La foule se presse dans la chaleur étouffante des grands brasiers cérémoniels, au son rythmique de marteaux qui rebondissent avec éclat sur leurs enclumes. Des cohortes de guerriers défilent dans leurs plus beaux oripeaux sous les cantiques lyriques des scaldes, emportant avec eux les étendards ornés du prestige de la gloire, et des récits de bataille. L'ambiance est digne : c'est un jour spécial, un jour de célébration placé pourtant sous les auspices funèbres du chagrin. C'est un jour de deuil.

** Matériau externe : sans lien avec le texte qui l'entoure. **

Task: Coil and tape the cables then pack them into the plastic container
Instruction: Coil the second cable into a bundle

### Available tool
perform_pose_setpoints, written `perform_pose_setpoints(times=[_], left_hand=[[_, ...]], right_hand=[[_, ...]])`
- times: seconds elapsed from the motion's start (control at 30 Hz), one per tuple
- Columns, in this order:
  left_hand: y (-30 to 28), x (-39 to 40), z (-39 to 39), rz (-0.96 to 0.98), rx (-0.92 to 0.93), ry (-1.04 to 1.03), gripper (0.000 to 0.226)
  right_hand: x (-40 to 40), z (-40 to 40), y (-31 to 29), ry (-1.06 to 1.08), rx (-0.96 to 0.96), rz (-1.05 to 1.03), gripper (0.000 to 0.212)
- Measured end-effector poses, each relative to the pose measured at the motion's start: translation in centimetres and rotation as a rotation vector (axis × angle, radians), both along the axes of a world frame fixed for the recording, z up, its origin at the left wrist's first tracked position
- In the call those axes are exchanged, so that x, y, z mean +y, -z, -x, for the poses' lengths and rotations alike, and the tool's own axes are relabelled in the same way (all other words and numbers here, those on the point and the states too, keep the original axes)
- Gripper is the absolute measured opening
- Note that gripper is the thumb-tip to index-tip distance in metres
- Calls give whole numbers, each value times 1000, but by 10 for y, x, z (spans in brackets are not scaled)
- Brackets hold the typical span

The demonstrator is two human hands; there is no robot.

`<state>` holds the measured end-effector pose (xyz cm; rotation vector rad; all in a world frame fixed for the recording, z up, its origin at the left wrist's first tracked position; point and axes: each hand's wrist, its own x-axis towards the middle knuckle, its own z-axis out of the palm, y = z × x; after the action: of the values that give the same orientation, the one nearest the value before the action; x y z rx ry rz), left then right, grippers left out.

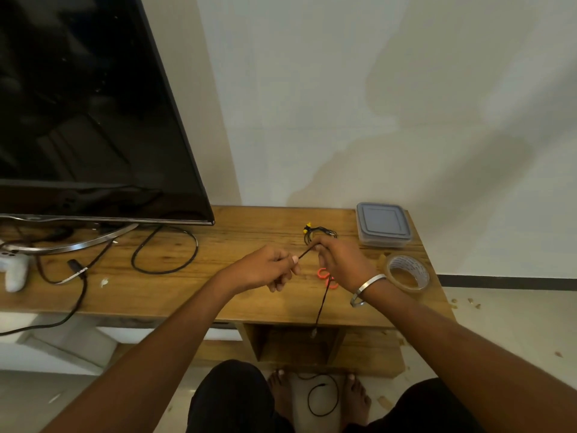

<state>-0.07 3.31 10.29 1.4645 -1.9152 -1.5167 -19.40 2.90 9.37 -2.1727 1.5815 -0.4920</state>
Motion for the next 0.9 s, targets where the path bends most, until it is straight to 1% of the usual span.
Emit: perform_pose_setpoints(times=[0.07, 0.13, 0.2, 0.3, 0.37, 0.4, 0.47, 0.53, 0.63, 0.77, 0.83, 0.9], left_hand=[[-6, 1, 3, -106, 95, -20, 30], [-13, 4, 7, -210, 293, -80, 27], [-20, 6, 11, -276, 506, -158, 26], [-29, 7, 18, -282, 757, -265, 27], [-32, 4, 23, -279, 922, -326, 28], [-34, 2, 25, -268, 989, -346, 29], [-37, -4, 26, -214, 1062, -366, 30], [-41, -9, 25, -126, 1060, -398, 29], [-42, -14, 21, 23, 954, -505, 29], [-39, -15, 19, 255, 654, -537, 25], [-32, -17, 16, 377, 508, -480, 24], [-20, -19, 13, 438, 371, -370, 23]], right_hand=[[0, 1, 2, 42, -56, -9, 27], [-1, 1, 4, 71, -102, -56, 26], [1, 0, 6, 73, -168, -142, 24], [5, -3, 11, 26, -177, -145, 28], [8, -6, 16, 12, -247, -170, 27], [9, -8, 19, 9, -287, -195, 28], [11, -10, 24, -8, -317, -248, 29], [12, -9, 27, -42, -310, -272, 29], [15, -7, 24, -71, -333, -315, 26], [19, -3, 15, -108, -370, -342, 22], [19, -3, 12, -133, -384, -316, 18], [18, -5, 4, -156, -385, -274, 16]])
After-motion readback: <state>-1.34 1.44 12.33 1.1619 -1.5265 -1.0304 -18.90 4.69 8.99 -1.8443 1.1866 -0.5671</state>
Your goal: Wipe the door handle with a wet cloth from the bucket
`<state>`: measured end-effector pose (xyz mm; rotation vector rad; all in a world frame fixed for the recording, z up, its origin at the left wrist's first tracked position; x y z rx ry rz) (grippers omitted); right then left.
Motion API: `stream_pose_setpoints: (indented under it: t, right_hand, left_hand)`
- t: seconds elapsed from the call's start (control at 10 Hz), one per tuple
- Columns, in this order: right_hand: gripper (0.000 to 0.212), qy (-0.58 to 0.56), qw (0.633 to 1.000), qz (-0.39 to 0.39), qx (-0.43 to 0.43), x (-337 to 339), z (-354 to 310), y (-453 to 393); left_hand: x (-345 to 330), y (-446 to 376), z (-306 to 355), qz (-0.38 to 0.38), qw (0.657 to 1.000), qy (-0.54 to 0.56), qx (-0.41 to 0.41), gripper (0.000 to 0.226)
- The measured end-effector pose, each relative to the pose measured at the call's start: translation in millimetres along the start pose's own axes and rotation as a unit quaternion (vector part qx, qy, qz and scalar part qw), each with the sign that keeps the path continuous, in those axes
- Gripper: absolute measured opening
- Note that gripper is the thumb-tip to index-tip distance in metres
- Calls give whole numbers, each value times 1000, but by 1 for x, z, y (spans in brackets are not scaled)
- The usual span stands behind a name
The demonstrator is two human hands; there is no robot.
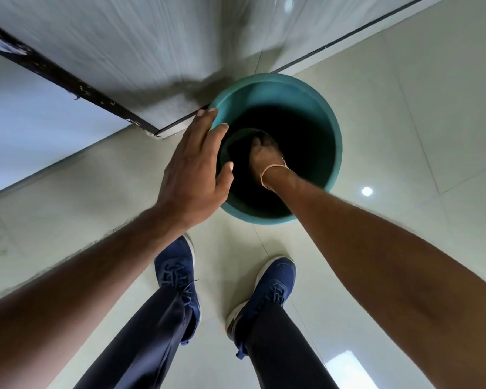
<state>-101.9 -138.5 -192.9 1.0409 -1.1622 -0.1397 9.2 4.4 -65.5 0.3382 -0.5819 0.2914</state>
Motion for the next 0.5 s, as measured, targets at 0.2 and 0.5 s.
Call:
stream_pose_setpoints:
  t: [0.2, 0.5]
  right_hand:
    - [46, 79, 991, -89, 67, -8, 2, 5]
    - [60, 54, 996, 39, 63, 31, -2, 57]
  left_hand:
    - [5, 0, 3, -25, 1000, -8, 7, 56]
    - [15, 16, 10, -11, 1000, 6, 24, 60]
Point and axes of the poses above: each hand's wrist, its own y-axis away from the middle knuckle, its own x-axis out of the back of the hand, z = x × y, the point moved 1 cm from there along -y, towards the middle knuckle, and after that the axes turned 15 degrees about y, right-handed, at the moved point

Halfjar peine à s'y retrouver dans la foule. Il avance un pied devant l'autre, avec maladresse, en s'efforçant de ne pas lâcher la main de sa mère qui le guide et le fait rester auprès d'elle ; son visage étincelant d'un doux sourire et ses yeux sont les seuls repères qu'il parvient à conserver au milieu d'autres grandes silhouettes qui le surplombent. Il ne dit rien : les mots sont encore confus dans son jeune esprit, et les phrases s'entremêlent quand il veut s'exprimer, mais la gravité ambiante exerce sur lui et en lui une pesanteur dont il comprend à peine les enjeux.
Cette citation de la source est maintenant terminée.